--- Activity ---
Filter the listing and keep only the lines with the word "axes".

--- Data below ---
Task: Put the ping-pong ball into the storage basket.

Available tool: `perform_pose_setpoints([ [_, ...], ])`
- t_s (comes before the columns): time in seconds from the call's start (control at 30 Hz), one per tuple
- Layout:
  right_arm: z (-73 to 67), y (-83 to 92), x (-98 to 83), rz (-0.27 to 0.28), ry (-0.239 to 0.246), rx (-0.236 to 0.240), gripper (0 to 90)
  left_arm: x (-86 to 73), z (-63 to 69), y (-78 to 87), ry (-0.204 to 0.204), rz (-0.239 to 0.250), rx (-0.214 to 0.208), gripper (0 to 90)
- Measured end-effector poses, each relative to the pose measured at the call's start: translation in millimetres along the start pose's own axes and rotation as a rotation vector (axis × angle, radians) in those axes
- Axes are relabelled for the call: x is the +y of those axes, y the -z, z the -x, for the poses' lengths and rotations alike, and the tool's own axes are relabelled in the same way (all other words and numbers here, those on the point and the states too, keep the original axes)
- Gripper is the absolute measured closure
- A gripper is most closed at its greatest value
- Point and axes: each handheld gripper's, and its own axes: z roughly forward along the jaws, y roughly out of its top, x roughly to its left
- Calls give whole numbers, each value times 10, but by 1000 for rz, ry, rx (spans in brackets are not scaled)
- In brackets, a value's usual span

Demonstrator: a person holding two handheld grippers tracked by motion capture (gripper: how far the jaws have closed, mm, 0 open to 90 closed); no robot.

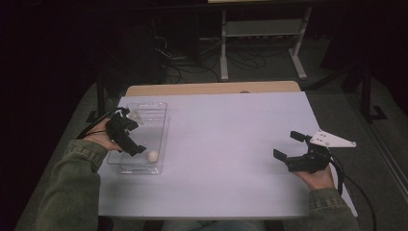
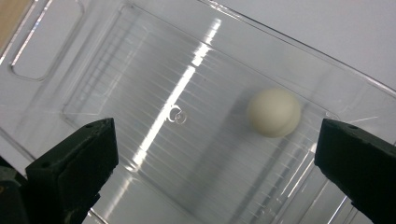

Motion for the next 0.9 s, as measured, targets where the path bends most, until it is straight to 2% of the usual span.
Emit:
perform_pose_setpoints([
  [0.23,1,0,-1,-1,1,0,0,-89,28,112,21,67,38,0],
  [0.4,-2,2,1,1,0,0,0,-181,19,176,61,124,53,0],
  [0.63,-3,-5,-1,0,0,-1,0,-254,56,186,83,164,59,0],
  [0.73,-3,-8,-3,-1,1,0,0,-283,81,204,100,196,50,0],
  [0.9,0,-5,-3,0,-2,1,0,-310,125,219,104,224,59,0],
])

--- Result of the task ---
- Measured end-effector poses, each relative to the pose measured at the call's start: translation in millimetres along the start pose's own axes and rotation as a rotation vector (axis × angle, radians) in those axes
- Axes are relabelled for the call: x is the +y of those axes, y the -z, z the -x, for the poses' lengths and rotations alike, and the tool's own axes are relabelled in the same way (all other words and numbers here, those on the point and the states too, keep the original axes)
- Point and axes: each handheld gripper's, and its own axes: z roughly forward along the jaws, y roughly out of its top, x roughly to its left

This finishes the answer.